● TASK REQUIREMENTS
Your answer must be an exact copy of the lines below, from the first through the one with "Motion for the", with no pictures.
+++
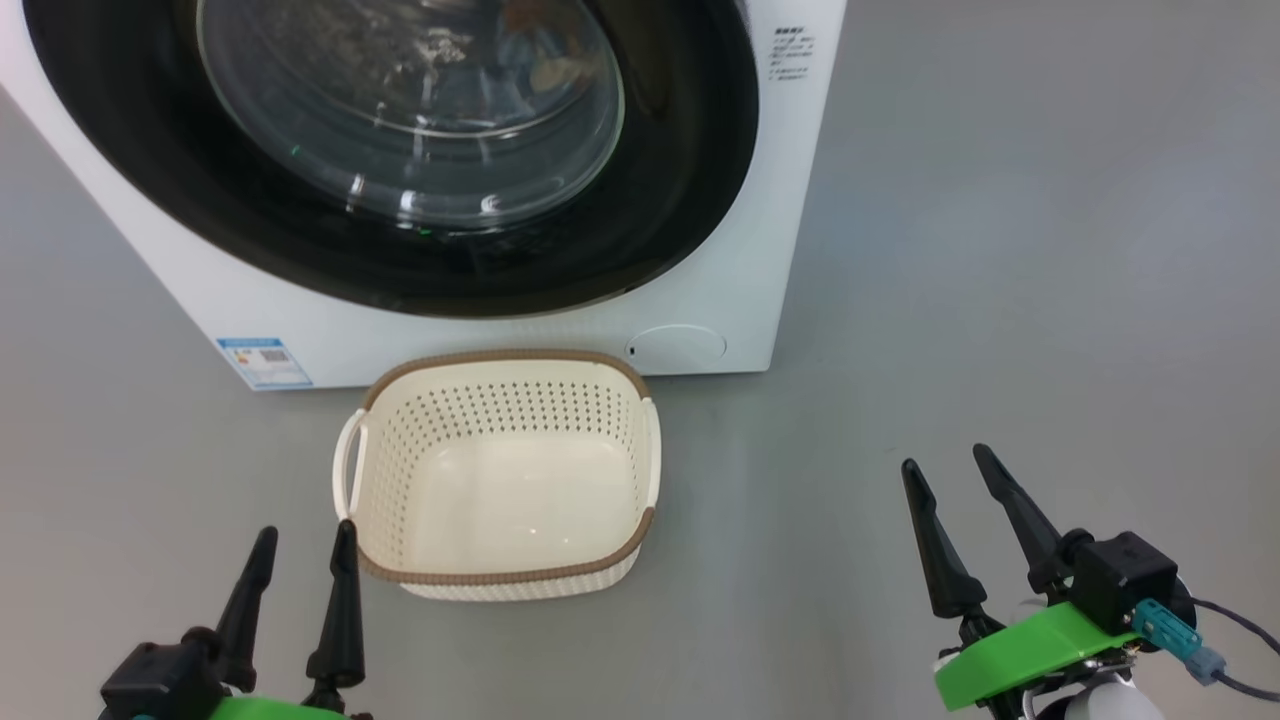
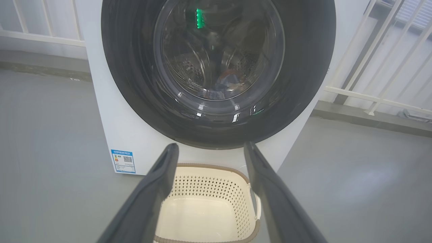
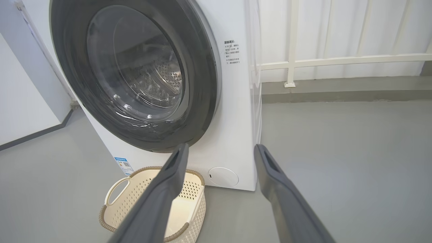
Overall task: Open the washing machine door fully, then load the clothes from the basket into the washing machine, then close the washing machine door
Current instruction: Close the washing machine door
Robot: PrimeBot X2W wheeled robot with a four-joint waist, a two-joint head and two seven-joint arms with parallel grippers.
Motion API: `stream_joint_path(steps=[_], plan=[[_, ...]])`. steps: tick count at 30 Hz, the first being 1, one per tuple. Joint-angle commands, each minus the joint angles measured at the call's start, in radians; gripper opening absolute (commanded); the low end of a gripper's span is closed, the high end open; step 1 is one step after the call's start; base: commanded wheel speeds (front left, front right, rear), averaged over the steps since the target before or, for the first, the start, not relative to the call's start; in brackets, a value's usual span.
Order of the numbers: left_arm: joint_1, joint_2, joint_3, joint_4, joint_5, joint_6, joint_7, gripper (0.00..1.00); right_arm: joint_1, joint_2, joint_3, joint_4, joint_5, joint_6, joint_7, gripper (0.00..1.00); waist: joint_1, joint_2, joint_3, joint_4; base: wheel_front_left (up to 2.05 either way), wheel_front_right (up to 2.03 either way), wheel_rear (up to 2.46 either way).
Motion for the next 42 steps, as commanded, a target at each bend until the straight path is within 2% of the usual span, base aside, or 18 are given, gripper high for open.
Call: stream_joint_path(steps=[1,8,13,25,42], plan=[[-0.001,0.021,0.034,-0.016,0.021,-0.002,-0.006,1.00,0.012,0.006,0.023,-0.037,0.002,-0.006,-0.002,1.00,0.0000,0.0000,-0.036,-0.031,0.00,0.00,0.00],[0.037,0.020,0.048,-0.009,0.045,-0.002,-0.006,1.00,0.065,0.006,0.006,-0.044,0.013,-0.006,-0.002,1.00,0.0000,0.0000,-0.086,-0.051,0.00,0.00,0.00],[0.063,0.006,0.095,-0.002,0.093,-0.002,-0.006,1.00,0.096,0.006,-0.024,-0.059,-0.005,-0.006,-0.002,1.00,0.0000,0.0000,-0.108,-0.055,0.00,0.00,0.00],[0.077,-0.017,0.119,-0.004,0.124,-0.002,-0.006,1.00,0.123,0.006,-0.099,-0.079,0.028,-0.006,-0.002,1.00,0.0000,0.0000,-0.118,-0.053,0.00,0.00,0.00],[0.074,-0.022,0.124,-0.005,0.127,-0.002,-0.006,1.00,0.122,0.006,-0.080,-0.071,0.030,-0.006,-0.002,1.00,0.0000,0.0000,-0.117,-0.040,0.00,0.00,0.00]])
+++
● ANSWER TO THE PROBLEM
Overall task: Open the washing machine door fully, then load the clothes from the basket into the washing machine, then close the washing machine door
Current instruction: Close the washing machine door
Robot: PrimeBot X2W wheeled robot with a four-joint waist, a two-joint head and two seven-joint arms with parallel grippers.
Motion API: `stream_joint_path(steps=[_], plan=[[_, ...]])`. steps: tick count at 30 Hz, the first being 1, one per tuple. Joint-angle commands, each minus the joint angles measured at the call's start, in radians; gripper opening absolute (commanded); the low end of a gripper's span is closed, the high end open; step 1 is one step after the call's start; base: commanded wheel speeds (front left, front right, rear), averaged over the steps since the target before or, for the first, the start, not relative to the call's start; in brackets, a value's usual span.
Order of the numbers: left_arm: joint_1, joint_2, joint_3, joint_4, joint_5, joint_6, joint_7, gripper (0.00..1.00); right_arm: joint_1, joint_2, joint_3, joint_4, joint_5, joint_6, joint_7, gripper (0.00..1.00); waist: joint_1, joint_2, joint_3, joint_4; base: wheel_front_left (up to 2.05 either way), wheel_front_right (up to 2.03 either way), wheel_rear (up to 2.46 either way).
Motion for the next 42 steps, as commanded, a target at each bend until the straight path is within 2% of the usual span, base aside, or 18 are given, gripper high for open.

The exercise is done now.